***** Material provided

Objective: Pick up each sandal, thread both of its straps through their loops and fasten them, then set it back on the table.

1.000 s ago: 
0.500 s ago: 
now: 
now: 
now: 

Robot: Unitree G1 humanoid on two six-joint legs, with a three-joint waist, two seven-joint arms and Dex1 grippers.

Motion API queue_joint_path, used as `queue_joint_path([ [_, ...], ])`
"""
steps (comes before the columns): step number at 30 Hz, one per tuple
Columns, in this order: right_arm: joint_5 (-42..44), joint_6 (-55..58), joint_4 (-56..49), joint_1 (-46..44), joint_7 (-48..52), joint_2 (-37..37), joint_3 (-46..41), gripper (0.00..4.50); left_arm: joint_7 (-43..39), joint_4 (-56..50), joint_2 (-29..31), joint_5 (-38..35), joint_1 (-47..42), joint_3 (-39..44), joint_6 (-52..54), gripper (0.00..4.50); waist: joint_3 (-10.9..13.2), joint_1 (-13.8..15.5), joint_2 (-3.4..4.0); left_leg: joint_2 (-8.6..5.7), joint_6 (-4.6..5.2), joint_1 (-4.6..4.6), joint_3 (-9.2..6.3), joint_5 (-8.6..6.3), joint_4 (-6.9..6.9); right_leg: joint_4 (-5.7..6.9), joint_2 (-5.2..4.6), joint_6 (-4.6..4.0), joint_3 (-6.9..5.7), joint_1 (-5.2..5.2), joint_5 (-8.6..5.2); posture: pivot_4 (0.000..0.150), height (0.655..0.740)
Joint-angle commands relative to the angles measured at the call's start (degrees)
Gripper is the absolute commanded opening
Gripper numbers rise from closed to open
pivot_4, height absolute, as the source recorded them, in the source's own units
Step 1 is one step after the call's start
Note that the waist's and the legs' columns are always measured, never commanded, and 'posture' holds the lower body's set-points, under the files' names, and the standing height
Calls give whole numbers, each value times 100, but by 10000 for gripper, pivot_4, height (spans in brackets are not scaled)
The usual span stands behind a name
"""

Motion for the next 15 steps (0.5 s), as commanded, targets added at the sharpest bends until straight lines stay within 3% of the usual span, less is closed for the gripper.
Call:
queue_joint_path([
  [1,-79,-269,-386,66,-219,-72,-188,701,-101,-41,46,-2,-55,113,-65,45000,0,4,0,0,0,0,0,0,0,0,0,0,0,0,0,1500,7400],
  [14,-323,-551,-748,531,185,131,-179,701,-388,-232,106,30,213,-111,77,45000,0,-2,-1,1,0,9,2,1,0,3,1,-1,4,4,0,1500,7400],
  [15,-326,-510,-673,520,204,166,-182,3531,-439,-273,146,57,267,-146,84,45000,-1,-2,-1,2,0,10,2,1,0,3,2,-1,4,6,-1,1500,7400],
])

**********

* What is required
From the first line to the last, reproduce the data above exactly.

* Exercise output
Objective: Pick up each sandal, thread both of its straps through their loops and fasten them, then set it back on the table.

1.000 s ago: 
0.500 s ago: 
now: 
now: 
now: 

Robot: Unitree G1 humanoid on two six-joint legs, with a three-joint waist, two seven-joint arms and Dex1 grippers.

Motion API queue_joint_path, used as `queue_joint_path([ [_, ...], ])`
"""
steps (comes before the columns): step number at 30 Hz, one per tuple
Columns, in this order: right_arm: joint_5 (-42..44), joint_6 (-55..58), joint_4 (-56..49), joint_1 (-46..44), joint_7 (-48..52), joint_2 (-37..37), joint_3 (-46..41), gripper (0.00..4.50); left_arm: joint_7 (-43..39), joint_4 (-56..50), joint_2 (-29..31), joint_5 (-38..35), joint_1 (-47..42), joint_3 (-39..44), joint_6 (-52..54), gripper (0.00..4.50); waist: joint_3 (-10.9..13.2), joint_1 (-13.8..15.5), joint_2 (-3.4..4.0); left_leg: joint_2 (-8.6..5.7), joint_6 (-4.6..5.2), joint_1 (-4.6..4.6), joint_3 (-9.2..6.3), joint_5 (-8.6..6.3), joint_4 (-6.9..6.9); right_leg: joint_4 (-5.7..6.9), joint_2 (-5.2..4.6), joint_6 (-4.6..4.0), joint_3 (-6.9..5.7), joint_1 (-5.2..5.2), joint_5 (-8.6..5.2); posture: pivot_4 (0.000..0.150), height (0.655..0.740)
Joint-angle commands relative to the angles measured at the call's start (degrees)
Gripper is the absolute commanded opening
Gripper numbers rise from closed to open
pivot_4, height absolute, as the source recorded them, in the source's own units
Step 1 is one step after the call's start
Note that the waist's and the legs' columns are always measured, never commanded, and 'posture' holds the lower body's set-points, under the files' names, and the standing height
Calls give whole numbers, each value times 100, but by 10000 for gripper, pivot_4, height (spans in brackets are not scaled)
The usual span stands behind a name
"""

Motion for the next 15 steps (0.5 s), as commanded, targets added at the sharpest bends until straight lines stay within 3% of the usual span, less is closed for the gripper.
Call:
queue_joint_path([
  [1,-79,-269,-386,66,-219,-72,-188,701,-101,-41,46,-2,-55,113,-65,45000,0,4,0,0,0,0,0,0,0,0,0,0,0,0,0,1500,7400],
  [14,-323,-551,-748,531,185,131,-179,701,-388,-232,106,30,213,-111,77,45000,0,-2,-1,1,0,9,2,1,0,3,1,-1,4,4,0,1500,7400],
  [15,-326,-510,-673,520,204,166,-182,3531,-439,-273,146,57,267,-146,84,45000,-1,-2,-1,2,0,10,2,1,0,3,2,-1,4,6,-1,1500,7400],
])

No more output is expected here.